No final de sua vida, Freud insistiu:
“É bem sabido que em todos os períodos houve, como ainda há,
pessoas que podem tomar como objetos sexuais membros de seu próprio sexo, bem
como do sexo oposto, sem que uma das inclinações interfira na outra. Chamamos
tais pessoas de bissexuais e aceitamos sua existência sem sentir muita surpresa
sobre ela. Viemos a saber, contudo, que todo ser humano é bissexual nesse
sentido e que sua libido se distribui, quer de maneira manifesta, quer de
maneira latente, por objetos de ambos os sexos”. (Freud. v. 23: 277).
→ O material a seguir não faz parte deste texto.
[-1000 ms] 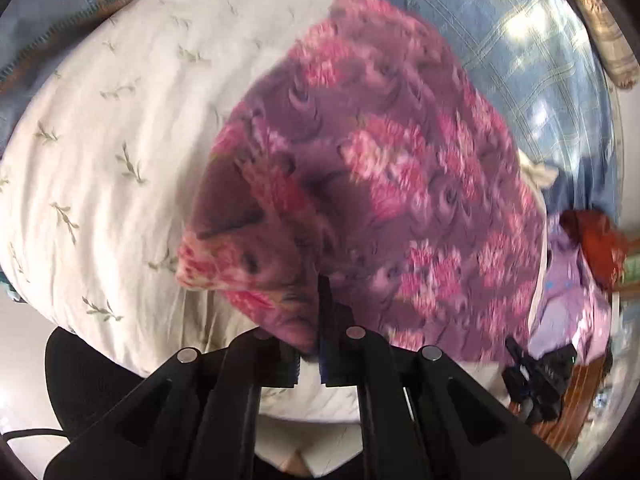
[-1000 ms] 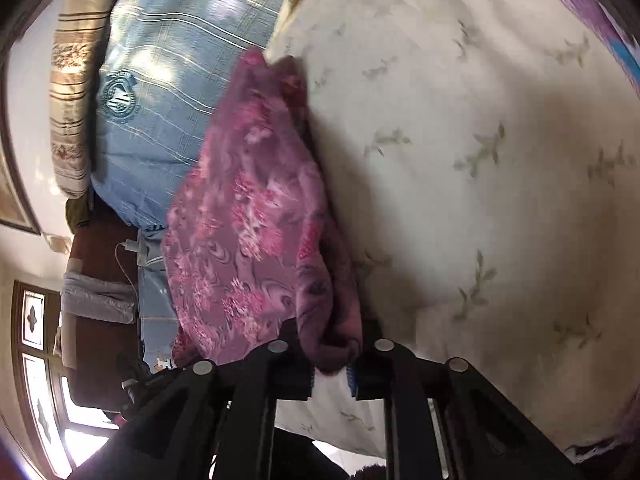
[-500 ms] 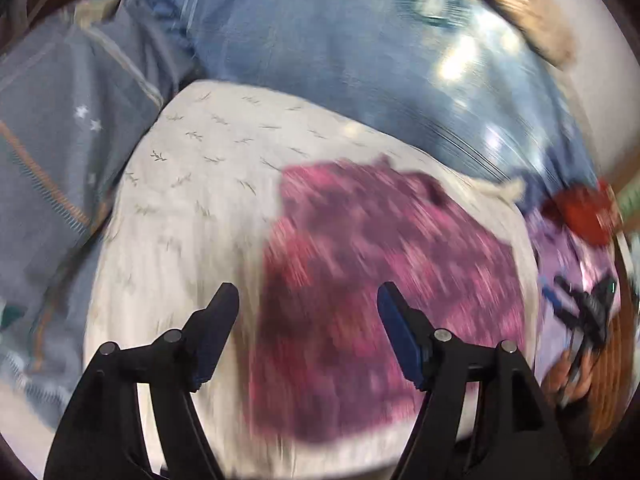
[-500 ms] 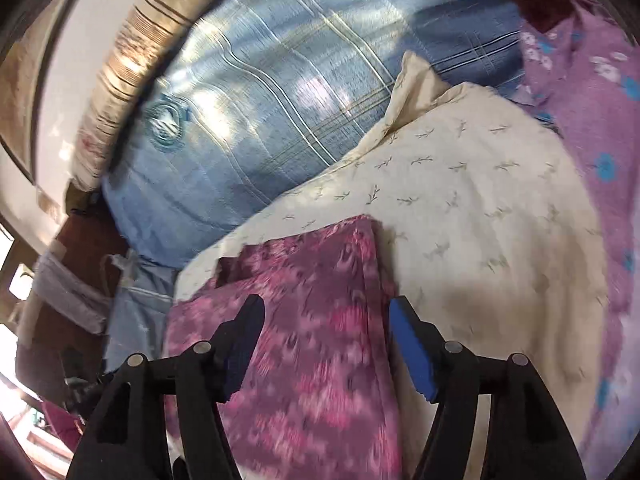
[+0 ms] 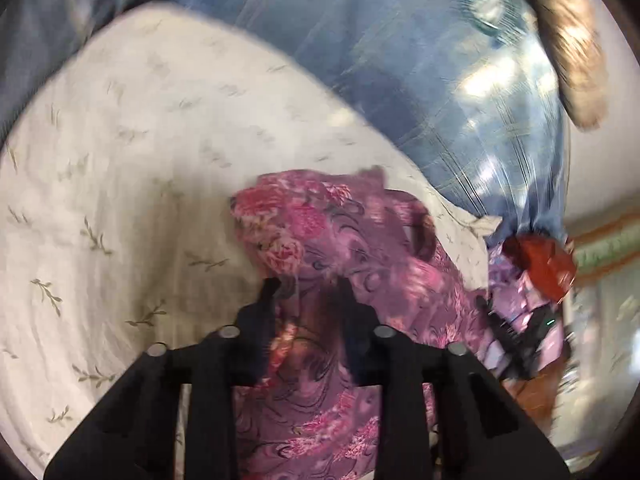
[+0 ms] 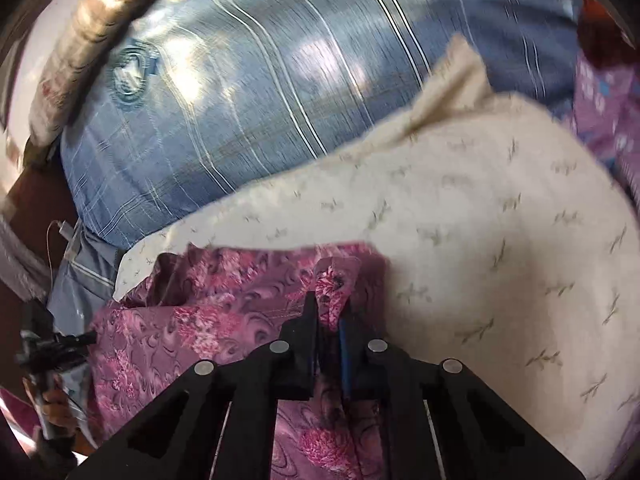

A gramática de sentido freudiana é na aparência de semblância
um reducionismo da vida humana da civilização do recalque ao
significante-semblante sexual. Todavia, a gramática de sentido freudiana pode
ser lida como dialética materialista, como lógica paraconsistente (Newton da
Costa; 2008) ? Ora, a essência bissexual
o home é e não é homem, ao mesmo tempo. A mesma coisa se aplica a mulher. Como
significante-semblante do campo dos fenômenos o homem pode ser e não ser
perverso, ser perverso patológico e normal, simultaneamente etc. Tal fato
define o homem como tela do mundo como teatro da comédia humana...
4
O primeiro modelo de narrar a experiencia do campo político é
de Heródoto. Starobinski fala do campo política de Montaigne:
“A política se define em seu princípio, como ostentação,
astúcia, artimanha – defesas bastante legítimas contra as ciladas dos inimigos
e a inconstância da fortuna. ‘A própria inocência não poderia, em nossa época,
dispensar a dissimulação, nem negociar sem mentir’. Assim, a mentira se esconde
tão pouco que se torna figura de convenção universalmente aceita. A máscara e a
duplicidade são a ‘forma’ comum, a ‘maneira’ que cada um adota – o subtendido
erigido em regra geral”. (Starobinski: 13).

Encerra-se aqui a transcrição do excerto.